El anuncio presidencial sobre la baja parcial de retenciones al sector agropecuario desató una ola de reacciones entre gobernadores y dirigentes políticos. Mientras las provincias productivas celebraron la decisión como un paso positivo, varios referentes insistieron en que la medida es insuficiente y reclamaron avanzar hacia la eliminación total del tributo.
La novedad fue dada a conocer por el presidente Javier Milei durante su discurso en la apertura de la Exposición Rural, donde oficializó la marcha atrás del aumento decretado a fines de junio y anunció nuevas reducciones para productos como la carne vacuna y aviar. Las retenciones, ahora, volverán al esquema anterior al 1 de julio.
Gobernadores: apoyo condicionado
Desde Entre Ríos, el gobernador Rogelio Frigerio expresó su respaldo a la medida: “Es una decisión que impacta directamente en el desarrollo, la inversión y el empleo”. Su par santafesino, Maximiliano Pullaro, también celebró el anuncio, pero fue más allá al exigir la eliminación completa del tributo. “El interior productivo fue escuchado. Esperamos que esta medida marque el inicio de un camino hacia retenciones cero”, escribió en redes sociales.
Martín Llaryora, gobernador de Córdoba, adoptó una postura similar: valoró la baja como un avance, aunque reafirmó el reclamo histórico del sector. “No abandonamos nuestra demanda por la eliminación total. Este es un paso en la dirección correcta”, dijo.
Tanto Córdoba como Santa Fe ya aplican políticas impositivas locales que favorecen al campo, como exención de Ingresos Brutos y reinversión de fondos rurales en infraestructura específica.
Críticas desde otros sectores
El entusiasmo oficialista no fue compartido por todos. Juan Schiaretti, exgobernador cordobés, relativizó el impacto del anuncio: “Volvemos al punto de partida. Esta baja sólo deshace el aumento que había sido decretado a fines de junio”, afirmó. La suba previa, establecida por el decreto 439/2025, había elevado las alícuotas de la soja al 33%, el girasol al 7%, y el maíz y el sorgo al 12%.

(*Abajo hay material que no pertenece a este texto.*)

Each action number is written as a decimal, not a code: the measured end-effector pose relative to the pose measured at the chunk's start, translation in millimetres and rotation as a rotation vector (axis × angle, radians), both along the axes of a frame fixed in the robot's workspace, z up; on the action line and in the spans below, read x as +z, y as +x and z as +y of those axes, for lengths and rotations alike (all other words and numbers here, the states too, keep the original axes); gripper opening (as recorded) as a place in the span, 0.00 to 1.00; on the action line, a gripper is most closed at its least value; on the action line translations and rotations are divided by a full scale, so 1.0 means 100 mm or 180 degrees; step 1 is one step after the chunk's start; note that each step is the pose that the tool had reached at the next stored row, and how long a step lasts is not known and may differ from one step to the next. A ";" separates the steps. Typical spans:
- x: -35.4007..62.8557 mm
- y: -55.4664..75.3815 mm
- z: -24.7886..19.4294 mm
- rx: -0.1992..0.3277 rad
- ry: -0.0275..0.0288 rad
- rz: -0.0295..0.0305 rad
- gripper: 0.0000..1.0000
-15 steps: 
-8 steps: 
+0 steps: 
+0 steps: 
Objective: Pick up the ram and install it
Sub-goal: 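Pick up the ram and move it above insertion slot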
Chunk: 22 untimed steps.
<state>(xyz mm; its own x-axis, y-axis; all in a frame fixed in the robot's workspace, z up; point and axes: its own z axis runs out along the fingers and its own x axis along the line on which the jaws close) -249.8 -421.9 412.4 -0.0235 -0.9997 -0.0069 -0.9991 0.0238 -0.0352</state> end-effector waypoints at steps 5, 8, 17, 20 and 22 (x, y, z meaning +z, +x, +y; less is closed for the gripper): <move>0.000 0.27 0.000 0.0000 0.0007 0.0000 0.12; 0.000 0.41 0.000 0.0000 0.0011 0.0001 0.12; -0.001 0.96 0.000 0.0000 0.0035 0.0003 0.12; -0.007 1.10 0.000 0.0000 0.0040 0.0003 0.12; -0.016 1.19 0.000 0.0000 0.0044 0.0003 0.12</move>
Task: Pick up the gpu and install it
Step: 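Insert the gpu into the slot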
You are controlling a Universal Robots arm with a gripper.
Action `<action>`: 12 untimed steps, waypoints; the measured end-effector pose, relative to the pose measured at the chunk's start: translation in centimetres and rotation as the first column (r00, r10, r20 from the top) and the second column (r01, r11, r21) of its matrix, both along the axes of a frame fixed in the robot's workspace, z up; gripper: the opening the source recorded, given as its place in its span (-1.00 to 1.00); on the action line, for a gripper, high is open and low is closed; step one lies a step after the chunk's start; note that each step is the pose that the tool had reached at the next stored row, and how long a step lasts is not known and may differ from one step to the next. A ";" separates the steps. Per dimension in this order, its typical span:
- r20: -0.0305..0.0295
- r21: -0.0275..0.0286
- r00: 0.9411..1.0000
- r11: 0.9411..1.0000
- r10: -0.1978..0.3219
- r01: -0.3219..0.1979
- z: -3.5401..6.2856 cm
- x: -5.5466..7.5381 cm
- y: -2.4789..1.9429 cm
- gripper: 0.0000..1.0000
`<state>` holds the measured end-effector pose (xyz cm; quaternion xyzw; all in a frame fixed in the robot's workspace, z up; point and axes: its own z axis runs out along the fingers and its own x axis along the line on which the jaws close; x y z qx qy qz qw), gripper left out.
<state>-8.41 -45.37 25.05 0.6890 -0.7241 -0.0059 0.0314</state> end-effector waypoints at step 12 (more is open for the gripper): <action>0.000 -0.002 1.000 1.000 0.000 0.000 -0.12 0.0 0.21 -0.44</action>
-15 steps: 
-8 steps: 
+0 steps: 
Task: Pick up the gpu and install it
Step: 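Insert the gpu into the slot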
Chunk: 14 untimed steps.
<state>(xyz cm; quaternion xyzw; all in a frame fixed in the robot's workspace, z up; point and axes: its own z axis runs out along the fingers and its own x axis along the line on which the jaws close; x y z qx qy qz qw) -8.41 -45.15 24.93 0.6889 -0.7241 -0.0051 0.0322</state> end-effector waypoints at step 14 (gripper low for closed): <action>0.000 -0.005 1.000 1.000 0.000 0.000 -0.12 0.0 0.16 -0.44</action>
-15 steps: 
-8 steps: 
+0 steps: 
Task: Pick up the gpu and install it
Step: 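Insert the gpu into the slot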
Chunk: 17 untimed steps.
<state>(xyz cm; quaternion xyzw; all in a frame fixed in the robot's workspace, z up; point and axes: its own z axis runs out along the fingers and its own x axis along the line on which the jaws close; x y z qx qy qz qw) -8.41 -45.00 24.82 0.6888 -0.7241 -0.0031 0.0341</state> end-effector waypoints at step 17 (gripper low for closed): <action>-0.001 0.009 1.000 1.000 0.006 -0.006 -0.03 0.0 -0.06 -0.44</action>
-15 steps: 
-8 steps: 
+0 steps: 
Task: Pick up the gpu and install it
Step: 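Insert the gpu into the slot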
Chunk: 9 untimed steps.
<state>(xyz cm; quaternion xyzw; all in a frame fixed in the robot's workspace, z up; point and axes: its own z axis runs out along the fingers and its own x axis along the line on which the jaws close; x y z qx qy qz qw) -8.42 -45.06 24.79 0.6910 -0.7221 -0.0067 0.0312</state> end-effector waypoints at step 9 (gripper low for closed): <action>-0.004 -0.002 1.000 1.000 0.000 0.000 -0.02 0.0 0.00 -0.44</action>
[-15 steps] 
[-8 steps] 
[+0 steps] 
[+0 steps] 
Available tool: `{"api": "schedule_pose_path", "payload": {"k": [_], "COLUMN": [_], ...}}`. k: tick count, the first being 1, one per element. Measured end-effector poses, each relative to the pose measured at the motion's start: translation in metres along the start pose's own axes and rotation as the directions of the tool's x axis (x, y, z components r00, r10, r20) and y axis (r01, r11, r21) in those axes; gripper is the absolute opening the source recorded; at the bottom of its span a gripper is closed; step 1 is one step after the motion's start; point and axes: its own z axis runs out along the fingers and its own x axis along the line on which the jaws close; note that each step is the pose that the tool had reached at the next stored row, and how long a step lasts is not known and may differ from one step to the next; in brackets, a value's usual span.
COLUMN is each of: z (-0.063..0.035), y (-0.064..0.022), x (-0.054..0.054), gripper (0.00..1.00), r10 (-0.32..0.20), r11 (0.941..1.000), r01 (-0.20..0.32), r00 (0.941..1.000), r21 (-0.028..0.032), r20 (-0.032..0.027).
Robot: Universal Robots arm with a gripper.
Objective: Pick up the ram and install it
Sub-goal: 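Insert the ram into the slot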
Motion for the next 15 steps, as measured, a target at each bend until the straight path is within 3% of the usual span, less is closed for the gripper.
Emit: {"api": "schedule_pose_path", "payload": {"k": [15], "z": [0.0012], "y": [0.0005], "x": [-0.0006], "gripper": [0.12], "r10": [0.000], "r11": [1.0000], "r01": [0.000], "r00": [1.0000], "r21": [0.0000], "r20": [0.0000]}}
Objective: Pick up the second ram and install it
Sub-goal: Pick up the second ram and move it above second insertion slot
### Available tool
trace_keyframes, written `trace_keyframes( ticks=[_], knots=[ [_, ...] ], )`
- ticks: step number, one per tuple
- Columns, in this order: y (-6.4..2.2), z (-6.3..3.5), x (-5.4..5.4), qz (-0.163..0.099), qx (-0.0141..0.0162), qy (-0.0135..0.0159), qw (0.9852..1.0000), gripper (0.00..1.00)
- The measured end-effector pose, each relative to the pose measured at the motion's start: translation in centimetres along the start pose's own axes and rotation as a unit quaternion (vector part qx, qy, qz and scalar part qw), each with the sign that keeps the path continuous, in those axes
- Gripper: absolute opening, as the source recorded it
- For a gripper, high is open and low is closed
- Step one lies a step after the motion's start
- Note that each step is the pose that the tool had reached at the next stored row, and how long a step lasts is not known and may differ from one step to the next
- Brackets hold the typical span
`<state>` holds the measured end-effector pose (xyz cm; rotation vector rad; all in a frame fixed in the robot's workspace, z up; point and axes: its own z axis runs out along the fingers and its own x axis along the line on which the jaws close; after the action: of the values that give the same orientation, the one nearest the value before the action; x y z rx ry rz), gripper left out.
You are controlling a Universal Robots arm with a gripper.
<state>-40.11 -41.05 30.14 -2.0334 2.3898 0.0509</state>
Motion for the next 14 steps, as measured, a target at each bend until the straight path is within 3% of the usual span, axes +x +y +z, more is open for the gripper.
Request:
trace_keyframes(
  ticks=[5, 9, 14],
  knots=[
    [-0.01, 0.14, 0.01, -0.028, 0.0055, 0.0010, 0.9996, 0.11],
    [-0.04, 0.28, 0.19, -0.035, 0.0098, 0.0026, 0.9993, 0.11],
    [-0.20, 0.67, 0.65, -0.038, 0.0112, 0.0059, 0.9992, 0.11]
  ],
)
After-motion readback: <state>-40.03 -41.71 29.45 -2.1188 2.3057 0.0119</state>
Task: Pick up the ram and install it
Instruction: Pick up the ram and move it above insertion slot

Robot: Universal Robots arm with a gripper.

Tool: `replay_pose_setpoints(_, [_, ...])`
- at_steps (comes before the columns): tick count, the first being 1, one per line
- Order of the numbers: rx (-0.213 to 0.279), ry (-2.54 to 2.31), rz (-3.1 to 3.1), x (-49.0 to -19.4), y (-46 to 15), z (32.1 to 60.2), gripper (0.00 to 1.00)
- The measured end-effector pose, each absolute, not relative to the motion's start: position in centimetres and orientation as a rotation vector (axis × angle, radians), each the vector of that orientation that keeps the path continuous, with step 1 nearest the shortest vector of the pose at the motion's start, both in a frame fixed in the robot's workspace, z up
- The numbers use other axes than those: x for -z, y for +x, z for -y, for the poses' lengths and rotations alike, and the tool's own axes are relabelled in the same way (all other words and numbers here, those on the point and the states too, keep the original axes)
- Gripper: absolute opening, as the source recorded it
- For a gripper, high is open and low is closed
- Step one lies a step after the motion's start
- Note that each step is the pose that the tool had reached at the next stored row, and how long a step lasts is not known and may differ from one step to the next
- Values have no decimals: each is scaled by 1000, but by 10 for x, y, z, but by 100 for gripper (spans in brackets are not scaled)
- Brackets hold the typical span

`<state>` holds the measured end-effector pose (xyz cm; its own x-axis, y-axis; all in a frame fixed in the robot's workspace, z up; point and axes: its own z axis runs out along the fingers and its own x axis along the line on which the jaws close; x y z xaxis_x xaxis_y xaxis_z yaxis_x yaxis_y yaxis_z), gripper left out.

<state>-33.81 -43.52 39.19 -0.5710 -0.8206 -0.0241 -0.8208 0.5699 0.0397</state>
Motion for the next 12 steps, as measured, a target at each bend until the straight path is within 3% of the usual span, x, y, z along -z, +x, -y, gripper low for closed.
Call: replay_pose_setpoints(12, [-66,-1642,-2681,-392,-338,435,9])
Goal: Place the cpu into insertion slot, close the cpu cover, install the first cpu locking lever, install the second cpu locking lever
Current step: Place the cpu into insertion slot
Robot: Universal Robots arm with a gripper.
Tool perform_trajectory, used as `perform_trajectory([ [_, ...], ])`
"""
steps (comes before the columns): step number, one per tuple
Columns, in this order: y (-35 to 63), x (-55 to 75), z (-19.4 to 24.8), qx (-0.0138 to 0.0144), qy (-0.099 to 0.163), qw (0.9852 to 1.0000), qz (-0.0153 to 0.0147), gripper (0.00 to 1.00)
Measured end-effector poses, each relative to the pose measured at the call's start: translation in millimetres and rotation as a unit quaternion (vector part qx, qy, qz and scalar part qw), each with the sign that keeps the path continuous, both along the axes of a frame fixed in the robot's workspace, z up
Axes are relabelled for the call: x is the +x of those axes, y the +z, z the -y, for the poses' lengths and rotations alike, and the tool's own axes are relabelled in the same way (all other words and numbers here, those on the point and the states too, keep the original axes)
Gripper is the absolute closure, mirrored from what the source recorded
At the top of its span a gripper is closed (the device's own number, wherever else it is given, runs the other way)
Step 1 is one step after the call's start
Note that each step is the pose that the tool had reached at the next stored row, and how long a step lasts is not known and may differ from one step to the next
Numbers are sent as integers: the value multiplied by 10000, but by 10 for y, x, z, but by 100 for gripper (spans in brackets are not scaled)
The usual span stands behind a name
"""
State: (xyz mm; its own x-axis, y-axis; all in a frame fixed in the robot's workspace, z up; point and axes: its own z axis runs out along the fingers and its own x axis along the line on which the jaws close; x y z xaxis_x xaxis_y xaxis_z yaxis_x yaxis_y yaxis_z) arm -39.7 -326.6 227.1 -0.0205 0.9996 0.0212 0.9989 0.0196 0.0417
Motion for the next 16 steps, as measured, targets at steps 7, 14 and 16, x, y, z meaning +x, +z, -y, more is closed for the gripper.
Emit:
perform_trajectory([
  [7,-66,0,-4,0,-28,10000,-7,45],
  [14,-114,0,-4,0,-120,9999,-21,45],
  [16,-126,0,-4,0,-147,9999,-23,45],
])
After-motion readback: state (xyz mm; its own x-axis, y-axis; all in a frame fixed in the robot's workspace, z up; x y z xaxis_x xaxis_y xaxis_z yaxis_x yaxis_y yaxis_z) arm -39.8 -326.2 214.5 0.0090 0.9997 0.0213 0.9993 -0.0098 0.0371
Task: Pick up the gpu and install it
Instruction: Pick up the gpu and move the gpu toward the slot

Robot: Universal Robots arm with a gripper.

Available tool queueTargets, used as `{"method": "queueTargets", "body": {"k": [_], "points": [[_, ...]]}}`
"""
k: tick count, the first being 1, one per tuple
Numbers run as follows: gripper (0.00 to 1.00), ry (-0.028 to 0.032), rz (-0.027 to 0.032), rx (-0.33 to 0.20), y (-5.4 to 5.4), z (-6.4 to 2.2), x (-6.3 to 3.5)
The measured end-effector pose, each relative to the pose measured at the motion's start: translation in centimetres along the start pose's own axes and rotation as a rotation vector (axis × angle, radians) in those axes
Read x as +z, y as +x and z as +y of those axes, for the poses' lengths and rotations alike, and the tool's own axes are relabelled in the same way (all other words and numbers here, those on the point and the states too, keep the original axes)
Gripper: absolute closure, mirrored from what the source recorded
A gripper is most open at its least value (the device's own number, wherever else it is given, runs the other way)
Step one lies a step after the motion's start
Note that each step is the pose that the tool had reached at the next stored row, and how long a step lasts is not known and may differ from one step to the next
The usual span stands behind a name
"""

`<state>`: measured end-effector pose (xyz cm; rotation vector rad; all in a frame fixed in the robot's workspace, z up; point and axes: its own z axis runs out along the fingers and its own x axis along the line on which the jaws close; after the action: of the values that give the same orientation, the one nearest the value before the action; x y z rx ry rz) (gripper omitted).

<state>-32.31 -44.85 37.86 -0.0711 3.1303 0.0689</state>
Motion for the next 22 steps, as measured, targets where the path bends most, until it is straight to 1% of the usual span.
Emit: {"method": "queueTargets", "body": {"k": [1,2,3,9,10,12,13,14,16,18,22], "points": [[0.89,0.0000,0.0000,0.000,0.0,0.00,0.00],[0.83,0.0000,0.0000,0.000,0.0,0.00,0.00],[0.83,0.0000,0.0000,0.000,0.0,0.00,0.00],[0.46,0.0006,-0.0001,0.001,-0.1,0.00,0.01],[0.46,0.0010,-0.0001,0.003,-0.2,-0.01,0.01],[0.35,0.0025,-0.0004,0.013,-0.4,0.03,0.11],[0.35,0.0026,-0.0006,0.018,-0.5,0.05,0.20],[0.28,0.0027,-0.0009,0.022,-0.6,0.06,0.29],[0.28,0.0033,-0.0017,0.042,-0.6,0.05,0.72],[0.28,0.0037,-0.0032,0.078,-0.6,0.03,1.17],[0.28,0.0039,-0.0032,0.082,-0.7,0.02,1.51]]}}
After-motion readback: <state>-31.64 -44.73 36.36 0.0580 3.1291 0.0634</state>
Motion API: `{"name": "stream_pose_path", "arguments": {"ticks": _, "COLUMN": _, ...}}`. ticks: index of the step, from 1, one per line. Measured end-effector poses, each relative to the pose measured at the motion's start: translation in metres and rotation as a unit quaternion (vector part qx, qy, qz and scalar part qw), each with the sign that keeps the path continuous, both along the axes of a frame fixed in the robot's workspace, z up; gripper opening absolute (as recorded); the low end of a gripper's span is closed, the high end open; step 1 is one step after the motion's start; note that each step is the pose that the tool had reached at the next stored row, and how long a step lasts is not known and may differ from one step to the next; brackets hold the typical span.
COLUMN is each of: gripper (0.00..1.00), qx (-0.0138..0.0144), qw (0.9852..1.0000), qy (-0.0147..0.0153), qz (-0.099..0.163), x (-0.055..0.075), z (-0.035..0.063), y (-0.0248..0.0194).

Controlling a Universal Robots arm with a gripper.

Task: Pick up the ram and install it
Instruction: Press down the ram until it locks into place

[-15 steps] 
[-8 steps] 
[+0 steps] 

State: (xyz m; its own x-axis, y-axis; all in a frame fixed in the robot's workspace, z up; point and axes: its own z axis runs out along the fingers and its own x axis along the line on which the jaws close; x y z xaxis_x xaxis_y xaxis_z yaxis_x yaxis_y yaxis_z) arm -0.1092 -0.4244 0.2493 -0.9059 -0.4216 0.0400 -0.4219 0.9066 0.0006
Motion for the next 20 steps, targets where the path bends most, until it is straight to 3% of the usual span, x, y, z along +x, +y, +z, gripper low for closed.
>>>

Desde la oposición parlamentaria, el diputado de la Coalición Cívica, Maximiliano Ferraro, también cuestionó la medida. “No es una baja real, sino un parche que responde a una estrategia de presión fiscal. El campo no necesita parches, necesita reglas claras”, señaló.
En tanto, Nicolás del Caño, dirigente del Frente de Izquierda, criticó la medida desde un plano social. “Se baja impuestos al campo mientras se recortan recursos a jubilados y hospitales. Eso no es libertad, es gobierno para los ricos”, lanzó durante una recorrida por el conurbano bonaerense.
Un tributo en el centro del debate político
Las retenciones siguen siendo una pieza clave en la discusión económica argentina. Para el Gobierno, la medida forma parte de una política más amplia de desregulación y estímulo a la producción exportadora. Para gran parte de la dirigencia opositora —aun dentro de sectores que comparten la visión pro-mercado—, el tributo es visto como una barrera que desincentiva la inversión y castiga al interior productivo.
Pero el debate no es solo económico: también es territorial y político. Mientras Milei cosecha aplausos en La Rural, en otras regiones del país la pregunta persiste: ¿es posible un equilibrio entre alivio fiscal, estabilidad macroeconómica y justicia distributiva?